In my humble opinion, the Philippine Stock Exchange is about to enter the final game of the championship to determine if the next few months are going be a period of winning or losing.”

I believe that before the end of this year, we are going to see changes on a global scale that no one expected.

Germany will decide this week whether to spend more German taxpayer money to bail out debt-dead Greece. The US will hear from its President Zero on how to create employment. The latest US numbers show that in August, no net jobs were created in both the public and private sectors, the first time since February 1945.

Australian Prime Minister Gillard is pushing Australia to adopt a system of carbon trading that has proven to be not only useless but also fraudulent. British Prime Minster Cameron was absolutely helpless when thieves and hooligans took to the streets a few weeks ago across the country in riots and property destruction. And Britain will host the 2012 Olympics. Good luck with that venture.

Japan has a new prime minister, the sixth in the last five years, as they continue to stumble to find a way out of a decades-long economic darkness.

The US elected a man proclaimed to be a bringer of hope and change who has delivered nothing but helplessness and damage.
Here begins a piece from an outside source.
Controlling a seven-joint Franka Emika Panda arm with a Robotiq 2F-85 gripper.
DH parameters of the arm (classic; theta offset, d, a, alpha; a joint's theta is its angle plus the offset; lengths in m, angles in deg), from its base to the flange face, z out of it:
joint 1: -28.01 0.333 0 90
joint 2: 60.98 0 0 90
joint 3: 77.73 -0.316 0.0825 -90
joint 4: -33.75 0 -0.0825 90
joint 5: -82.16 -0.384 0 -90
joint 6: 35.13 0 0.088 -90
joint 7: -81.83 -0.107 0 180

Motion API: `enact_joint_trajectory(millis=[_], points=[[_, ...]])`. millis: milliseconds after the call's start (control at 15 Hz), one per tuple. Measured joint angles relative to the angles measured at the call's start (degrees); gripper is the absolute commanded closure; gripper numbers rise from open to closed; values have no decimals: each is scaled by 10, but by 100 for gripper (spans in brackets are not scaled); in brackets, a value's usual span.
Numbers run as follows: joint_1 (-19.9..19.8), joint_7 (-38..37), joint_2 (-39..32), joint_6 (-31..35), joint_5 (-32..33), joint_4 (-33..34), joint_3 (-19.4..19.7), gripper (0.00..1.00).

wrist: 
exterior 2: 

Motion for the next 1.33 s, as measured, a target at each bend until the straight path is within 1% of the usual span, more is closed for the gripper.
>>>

The US recession that ended in 2009 is back, if not officially yet, and will bring even more pain to the people.

The old wisdom is that adversity creates men and women of substance and character. We find our national heroes as the ones who rose out of the fires of turmoil, bringing something better with their actions.

But may it not be true also that weak leaders, or leaders without leadership qualities, are the cause of the adversity?
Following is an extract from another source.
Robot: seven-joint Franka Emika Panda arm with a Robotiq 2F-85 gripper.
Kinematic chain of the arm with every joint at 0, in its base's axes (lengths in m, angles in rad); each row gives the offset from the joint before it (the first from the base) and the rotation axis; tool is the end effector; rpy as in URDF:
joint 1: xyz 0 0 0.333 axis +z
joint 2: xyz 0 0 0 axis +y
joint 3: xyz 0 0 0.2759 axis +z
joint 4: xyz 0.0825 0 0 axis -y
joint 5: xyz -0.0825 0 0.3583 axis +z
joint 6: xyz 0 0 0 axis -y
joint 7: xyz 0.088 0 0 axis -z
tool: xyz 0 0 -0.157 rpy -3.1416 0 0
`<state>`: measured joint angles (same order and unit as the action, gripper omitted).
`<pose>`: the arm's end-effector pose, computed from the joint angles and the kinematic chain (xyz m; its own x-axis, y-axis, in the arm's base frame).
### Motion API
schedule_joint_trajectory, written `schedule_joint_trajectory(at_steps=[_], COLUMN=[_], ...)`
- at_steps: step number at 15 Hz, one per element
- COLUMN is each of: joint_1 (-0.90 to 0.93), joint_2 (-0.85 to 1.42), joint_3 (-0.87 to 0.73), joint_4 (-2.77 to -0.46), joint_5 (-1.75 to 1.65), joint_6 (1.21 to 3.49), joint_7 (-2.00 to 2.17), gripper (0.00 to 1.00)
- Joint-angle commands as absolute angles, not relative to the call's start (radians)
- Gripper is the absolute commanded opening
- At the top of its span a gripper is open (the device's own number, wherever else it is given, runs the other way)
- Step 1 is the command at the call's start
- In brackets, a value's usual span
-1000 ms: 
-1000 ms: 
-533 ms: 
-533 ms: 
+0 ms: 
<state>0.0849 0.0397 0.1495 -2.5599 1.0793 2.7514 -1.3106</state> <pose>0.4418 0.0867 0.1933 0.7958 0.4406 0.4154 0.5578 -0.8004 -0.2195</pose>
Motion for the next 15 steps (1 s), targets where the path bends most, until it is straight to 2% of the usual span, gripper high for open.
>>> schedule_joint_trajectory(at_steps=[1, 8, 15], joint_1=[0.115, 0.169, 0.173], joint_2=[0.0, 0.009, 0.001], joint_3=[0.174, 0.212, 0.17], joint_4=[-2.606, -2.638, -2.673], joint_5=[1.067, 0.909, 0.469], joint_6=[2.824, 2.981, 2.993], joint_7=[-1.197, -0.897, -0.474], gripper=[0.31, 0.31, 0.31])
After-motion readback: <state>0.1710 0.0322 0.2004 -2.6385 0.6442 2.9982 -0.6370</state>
It has been such a long time since the world stage was populated with people like Winston Churchill, Golda Meir, Dwight Eisenhower, Japan’s Yoshida Shigeru, Ramon Magsaysay, Margaret Thatcher, China’s Deng Xiaoping, and Konrad Adenauer of Germany.

Each of these leaders had a profound and positive lasting effect on their respective countries. They were strong leaders and strong people. Perhaps the only true “big dog” in the world today is Vladimir Putin of Russia, an ex-KGB officer who ended his career keeping watch on the politics of Soviet university students.

American President John Quincy Adams wrote, “If your actions inspire others to dream more, learn more, do more and become more, you are a leader.” And management theory guru Peter Drucker said, “Effective leadership is not about making speeches or being liked; leadership is defined by results not attributes.”

Where are the national and international leaders that are inspiring? Where are the national and international leaders whose actions speak louder than their words?

The next 12 to 18 months are going to shape the Philippines and the world in a way that has not been seen since World War II. And as the decisions at the time reached for generations, so, too, will the decisions made now reach to the future.